Das Problem ist nur: Eigentlich ist für zusätzliche Hilfen im Moment kein Geld da, jedenfalls auf den ersten Blick. Der Ampel ist es schließlich nicht gelungen, einen Haushalt für 2025 aufzustellen. Deshalb wird im Moment eine sogenannte vorläufige Haushaltsführung praktiziert. Das bedeutet: Die Koalition ist zwar weiterhin zahlungsfähig und kann zum Beispiel Renten und Sozialleistungen überweisen. Sie soll, beziehungsweise darf, aber grundsätzlich keine neuen Verpflichtungen eingehen, die die Steuerzahler belasten.
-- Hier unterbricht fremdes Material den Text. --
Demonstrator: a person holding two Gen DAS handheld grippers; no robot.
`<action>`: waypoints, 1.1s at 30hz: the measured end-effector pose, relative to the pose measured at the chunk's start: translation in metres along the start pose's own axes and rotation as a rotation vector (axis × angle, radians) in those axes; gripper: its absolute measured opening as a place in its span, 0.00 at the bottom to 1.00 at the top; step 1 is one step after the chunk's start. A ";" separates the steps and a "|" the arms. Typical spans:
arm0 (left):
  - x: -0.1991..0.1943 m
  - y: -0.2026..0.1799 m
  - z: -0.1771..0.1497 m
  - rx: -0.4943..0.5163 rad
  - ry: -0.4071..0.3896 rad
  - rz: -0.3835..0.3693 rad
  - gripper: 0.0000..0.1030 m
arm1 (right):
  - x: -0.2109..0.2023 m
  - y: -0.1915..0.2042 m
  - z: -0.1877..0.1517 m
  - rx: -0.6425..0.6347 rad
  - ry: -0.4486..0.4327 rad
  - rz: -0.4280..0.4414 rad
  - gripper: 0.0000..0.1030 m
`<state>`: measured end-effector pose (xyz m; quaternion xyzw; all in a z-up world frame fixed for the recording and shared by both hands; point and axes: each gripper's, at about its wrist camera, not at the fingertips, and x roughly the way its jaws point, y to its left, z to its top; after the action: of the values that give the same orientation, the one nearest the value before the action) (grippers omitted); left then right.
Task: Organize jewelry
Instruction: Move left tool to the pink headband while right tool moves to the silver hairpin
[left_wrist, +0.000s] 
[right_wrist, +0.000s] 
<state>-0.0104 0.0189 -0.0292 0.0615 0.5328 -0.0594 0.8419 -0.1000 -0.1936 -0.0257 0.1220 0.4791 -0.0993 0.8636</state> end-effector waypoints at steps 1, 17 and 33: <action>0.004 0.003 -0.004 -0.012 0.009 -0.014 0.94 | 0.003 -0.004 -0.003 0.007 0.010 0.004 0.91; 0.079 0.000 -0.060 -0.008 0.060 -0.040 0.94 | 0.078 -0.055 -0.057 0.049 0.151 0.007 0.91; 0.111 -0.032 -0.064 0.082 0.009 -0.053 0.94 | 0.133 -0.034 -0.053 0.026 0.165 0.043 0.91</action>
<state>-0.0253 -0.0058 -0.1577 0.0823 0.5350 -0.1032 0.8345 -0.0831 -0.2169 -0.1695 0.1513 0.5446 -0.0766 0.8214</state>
Lindner würde ein neues Hilfspaket wohl mittragen
Das müsste sie allerdings gar nicht. Denn auch im Rahmen einer vorläufigen Haushaltsführung können unvorhergesehene Ausgaben getätigt werden, die „zur Wahrung wesentlicher Interessen des Staatswohls unabweisbar sind“, wie es im Bundesfinanzministerium heißt. Eine solche „außerplanmäßige Ausgabe“ kann das Ministerium bewilligen. Es wird nach Christian Lindners Ausscheiden von Jörg Kukies geführt, einem Sozialdemokraten und Scholz-Vertrauten. Lindner selbst hat diese Woche signalisiert, dass seine Partei ein neues Hilfspaket im Bundestag mittragen würde, denn ab einer Summe von 100 Millionen Euro ist die Zustimmung des Haushaltsausschusses des Parlaments nötig
Mit anderen Worten: Der Weg für eine Ausweitung der Unterstützung der Ukraine wäre rein haushaltstechnisch betrachtet frei.
Aber da ist noch die dritte, politische Dimension. Olaf Scholz sagt, er wolle die nächste Regierung nicht durch Vorfestlegungen binden, was die Grünen ihm allerdings nicht abnehmen. Sie vermuten, dass es ihm in Wahrheit um den Wahlkampf geht. Eine der zentralen Botschaften der SPD lautet schließlich, man dürfe soziale und militärische Sicherheit nicht gegeneinander ausspielen. Die Rente nicht gegen die Hilfe für die Ukraine, den Verteidigungsetat nicht gegen den Sozialetat. Weil die Freigabe neuer Mittel zu einer Debatte darüber führen könne, wer das alles denn eigentlich bezahlen soll, habe der Kanzler die drei Milliarden blockiert, so erzählen es führende Grüne. Nach dem Motto: weniger Geld für die Ukraine gleich mehr Stimmen für die Sozialdemokratien.
Doch kein Wahlkampf auf Kosten der Ukraine?
Im Kanzleramt wiederum weist man das zurück. Wenn dem so wäre, so heißt es dort, warum betone dann der Kanzler bei jedem Wahlkampfauftritt, dass Deutschland nicht nur der größte europäische Unterstützer der Ukraine sei, sondern dies auch bleiben werde? Der Vorwurf, der Kanzler würde auf Kosten der Ukraine Wahlkampf betreiben, sei vollkommen haltlos – und in Wahrheit ein Wahlkampfmanöver des politischen Gegners.
Wie der Streit zwischen SPD und Grünen ausgeht, war bis zum Redaktionsschluss dieser Ausgabe am Dienstagabend noch nicht abzusehen. Klar ist: Wenn zwei Kanzlerkandidaten sich aus taktischen Gründen zoffen, freut sich der dritte, Friedrich Merz. Und die vierte, Alice Weidel.